▸ WHAT TO DO: Keyword search on "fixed": report each line of the records that contains it.

▸ DATASET RECORDS:
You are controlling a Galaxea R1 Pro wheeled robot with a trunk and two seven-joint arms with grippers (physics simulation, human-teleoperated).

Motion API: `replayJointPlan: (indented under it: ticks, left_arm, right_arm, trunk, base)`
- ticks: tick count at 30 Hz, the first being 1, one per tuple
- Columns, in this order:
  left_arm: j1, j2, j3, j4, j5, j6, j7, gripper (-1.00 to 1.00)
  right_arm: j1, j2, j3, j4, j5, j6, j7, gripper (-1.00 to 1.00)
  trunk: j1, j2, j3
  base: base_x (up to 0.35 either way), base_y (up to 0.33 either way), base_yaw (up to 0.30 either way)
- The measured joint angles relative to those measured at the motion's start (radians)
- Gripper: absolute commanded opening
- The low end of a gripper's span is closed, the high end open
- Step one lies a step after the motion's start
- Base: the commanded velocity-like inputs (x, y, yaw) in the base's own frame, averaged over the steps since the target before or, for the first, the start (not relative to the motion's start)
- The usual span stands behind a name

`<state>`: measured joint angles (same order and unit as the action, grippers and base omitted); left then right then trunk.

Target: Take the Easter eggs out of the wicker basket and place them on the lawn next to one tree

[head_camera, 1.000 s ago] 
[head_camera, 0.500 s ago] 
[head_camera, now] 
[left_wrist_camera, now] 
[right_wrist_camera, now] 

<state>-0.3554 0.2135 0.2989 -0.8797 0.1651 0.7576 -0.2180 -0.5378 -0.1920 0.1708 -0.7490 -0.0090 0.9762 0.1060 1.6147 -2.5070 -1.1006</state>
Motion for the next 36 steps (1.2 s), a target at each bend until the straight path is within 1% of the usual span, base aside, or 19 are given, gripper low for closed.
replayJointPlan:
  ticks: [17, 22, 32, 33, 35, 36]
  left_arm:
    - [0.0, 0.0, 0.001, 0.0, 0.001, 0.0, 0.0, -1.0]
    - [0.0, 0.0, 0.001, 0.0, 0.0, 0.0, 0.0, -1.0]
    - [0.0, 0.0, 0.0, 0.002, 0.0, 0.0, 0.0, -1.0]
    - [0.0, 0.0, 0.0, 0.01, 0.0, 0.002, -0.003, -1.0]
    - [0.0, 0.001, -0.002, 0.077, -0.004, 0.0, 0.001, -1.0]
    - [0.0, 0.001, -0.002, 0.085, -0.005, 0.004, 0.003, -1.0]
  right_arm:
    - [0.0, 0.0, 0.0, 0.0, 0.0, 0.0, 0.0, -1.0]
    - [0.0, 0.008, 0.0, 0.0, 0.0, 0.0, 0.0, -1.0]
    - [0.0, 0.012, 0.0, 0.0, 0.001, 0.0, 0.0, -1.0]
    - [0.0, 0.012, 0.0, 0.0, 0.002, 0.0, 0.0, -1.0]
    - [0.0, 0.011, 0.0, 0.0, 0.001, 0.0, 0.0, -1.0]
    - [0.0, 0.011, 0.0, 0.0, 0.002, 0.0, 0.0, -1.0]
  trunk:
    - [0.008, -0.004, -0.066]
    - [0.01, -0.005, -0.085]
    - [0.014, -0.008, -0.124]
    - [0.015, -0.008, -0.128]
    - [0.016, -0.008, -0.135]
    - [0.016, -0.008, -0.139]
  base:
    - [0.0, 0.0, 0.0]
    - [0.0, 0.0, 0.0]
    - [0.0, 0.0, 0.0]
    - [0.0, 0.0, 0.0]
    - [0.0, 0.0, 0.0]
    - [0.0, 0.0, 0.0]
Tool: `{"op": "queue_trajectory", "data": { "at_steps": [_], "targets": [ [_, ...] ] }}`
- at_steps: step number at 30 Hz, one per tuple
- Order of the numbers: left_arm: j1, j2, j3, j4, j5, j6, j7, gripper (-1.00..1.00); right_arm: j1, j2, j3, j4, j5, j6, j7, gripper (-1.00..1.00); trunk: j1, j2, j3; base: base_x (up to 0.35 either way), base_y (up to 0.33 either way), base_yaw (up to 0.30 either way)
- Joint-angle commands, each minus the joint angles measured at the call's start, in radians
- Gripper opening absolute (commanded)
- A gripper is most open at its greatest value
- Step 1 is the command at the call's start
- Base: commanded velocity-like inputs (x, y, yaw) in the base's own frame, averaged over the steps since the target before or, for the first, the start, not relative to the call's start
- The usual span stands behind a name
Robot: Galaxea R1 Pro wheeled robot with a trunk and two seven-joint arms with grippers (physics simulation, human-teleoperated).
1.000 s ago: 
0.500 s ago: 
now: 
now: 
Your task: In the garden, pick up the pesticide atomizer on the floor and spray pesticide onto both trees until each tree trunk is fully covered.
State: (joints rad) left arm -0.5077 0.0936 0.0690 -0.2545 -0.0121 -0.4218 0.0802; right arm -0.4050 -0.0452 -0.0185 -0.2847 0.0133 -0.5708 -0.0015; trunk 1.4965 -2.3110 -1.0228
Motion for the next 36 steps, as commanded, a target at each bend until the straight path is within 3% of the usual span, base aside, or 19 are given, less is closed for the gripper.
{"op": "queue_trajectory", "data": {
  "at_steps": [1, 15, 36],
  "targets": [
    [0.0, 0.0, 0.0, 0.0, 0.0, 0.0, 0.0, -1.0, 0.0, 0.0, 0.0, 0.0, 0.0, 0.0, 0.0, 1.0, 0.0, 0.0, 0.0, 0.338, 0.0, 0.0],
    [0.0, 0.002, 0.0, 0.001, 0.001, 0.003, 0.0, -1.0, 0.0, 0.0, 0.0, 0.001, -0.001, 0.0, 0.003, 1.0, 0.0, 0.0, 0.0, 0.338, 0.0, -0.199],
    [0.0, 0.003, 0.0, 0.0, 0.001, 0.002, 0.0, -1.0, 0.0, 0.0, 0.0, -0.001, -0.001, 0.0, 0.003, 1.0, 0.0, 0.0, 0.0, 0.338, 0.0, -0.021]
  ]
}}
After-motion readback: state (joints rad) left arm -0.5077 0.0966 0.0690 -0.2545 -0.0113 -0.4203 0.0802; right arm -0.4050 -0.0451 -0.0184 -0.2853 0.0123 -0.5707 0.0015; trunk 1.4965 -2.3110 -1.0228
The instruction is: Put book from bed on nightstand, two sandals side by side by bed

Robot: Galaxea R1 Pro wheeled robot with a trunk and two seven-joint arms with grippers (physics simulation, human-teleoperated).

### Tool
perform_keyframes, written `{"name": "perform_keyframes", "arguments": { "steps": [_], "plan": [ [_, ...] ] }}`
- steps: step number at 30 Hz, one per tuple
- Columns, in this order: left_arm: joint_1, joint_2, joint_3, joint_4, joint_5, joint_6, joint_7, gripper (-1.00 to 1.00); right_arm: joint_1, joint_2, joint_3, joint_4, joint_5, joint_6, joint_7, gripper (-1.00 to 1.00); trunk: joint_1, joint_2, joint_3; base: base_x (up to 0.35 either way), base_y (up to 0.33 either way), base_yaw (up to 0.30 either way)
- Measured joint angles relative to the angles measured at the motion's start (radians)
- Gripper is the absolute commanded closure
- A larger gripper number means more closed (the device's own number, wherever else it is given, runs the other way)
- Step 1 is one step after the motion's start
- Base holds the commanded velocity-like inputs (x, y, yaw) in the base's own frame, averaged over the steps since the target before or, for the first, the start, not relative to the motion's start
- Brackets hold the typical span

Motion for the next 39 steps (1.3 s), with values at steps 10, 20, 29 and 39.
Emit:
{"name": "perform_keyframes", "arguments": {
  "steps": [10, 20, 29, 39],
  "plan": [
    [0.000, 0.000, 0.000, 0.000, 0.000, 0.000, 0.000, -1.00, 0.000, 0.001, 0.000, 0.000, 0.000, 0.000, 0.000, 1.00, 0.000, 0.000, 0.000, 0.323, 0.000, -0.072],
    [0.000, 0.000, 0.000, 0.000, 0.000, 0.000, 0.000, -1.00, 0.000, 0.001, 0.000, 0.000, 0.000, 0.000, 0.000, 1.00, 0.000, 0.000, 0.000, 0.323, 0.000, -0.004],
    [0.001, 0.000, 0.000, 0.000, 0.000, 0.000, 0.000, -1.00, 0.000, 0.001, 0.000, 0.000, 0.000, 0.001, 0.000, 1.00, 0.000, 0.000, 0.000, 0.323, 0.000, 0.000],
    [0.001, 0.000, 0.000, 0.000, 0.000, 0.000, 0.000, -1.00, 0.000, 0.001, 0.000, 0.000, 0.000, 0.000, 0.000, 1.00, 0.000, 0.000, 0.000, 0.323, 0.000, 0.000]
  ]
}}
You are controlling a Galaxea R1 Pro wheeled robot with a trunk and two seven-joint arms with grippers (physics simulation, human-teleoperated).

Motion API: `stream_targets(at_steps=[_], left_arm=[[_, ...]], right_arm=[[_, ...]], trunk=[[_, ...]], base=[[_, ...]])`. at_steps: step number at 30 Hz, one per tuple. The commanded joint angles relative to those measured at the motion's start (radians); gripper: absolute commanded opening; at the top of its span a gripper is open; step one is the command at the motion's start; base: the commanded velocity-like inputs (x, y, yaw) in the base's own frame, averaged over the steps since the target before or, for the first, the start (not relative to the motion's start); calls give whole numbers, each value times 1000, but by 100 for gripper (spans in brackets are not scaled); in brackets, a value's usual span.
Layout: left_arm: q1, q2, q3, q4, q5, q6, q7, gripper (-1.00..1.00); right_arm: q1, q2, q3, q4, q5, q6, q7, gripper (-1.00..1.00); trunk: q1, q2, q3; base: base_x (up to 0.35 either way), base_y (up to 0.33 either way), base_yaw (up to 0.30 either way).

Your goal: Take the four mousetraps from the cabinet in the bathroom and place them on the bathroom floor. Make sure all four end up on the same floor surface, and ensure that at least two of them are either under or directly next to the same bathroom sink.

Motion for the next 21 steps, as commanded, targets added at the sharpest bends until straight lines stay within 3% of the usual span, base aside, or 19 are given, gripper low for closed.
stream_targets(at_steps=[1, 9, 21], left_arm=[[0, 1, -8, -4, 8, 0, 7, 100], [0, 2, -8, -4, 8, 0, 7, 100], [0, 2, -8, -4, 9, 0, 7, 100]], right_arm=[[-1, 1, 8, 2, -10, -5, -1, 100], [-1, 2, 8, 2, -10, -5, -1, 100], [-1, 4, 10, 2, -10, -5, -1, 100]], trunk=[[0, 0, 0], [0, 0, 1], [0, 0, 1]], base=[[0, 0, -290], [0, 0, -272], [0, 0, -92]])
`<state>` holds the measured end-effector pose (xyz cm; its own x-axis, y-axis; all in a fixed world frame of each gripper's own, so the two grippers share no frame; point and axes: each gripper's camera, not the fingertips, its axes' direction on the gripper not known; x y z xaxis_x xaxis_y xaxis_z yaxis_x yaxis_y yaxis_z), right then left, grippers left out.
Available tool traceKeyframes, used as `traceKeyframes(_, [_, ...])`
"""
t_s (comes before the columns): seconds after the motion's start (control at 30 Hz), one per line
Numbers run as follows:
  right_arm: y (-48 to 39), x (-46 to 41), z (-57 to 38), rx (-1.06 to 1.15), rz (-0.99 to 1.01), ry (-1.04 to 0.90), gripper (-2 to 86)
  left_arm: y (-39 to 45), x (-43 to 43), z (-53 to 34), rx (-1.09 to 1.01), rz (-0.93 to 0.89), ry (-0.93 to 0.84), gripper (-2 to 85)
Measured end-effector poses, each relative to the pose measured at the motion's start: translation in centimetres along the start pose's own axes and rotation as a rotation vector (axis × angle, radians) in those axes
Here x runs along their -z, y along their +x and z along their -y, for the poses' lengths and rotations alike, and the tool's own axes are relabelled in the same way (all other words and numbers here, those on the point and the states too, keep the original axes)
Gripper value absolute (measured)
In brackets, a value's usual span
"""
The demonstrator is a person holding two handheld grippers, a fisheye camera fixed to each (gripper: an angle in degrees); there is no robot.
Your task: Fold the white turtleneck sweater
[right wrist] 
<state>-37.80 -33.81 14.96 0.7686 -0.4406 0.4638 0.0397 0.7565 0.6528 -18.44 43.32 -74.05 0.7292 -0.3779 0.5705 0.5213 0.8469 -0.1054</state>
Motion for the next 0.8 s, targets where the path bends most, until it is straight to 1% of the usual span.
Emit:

▸ YOUR RESPONSE:
`<state>` holds the measured end-effector pose (xyz cm; its own x-axis, y-axis; all in a fixed world frame of each gripper's own, so the two grippers share no frame; point and axes: each gripper's camera, not the fingertips, its axes' direction on the gripper not known; x y z xaxis_x xaxis_y xaxis_z yaxis_x yaxis_y yaxis_z), right then left, grippers left out.
The demonstrator is a person holding two handheld grippers, a fisheye camera fixed to each (gripper: an angle in degrees); there is no robot.

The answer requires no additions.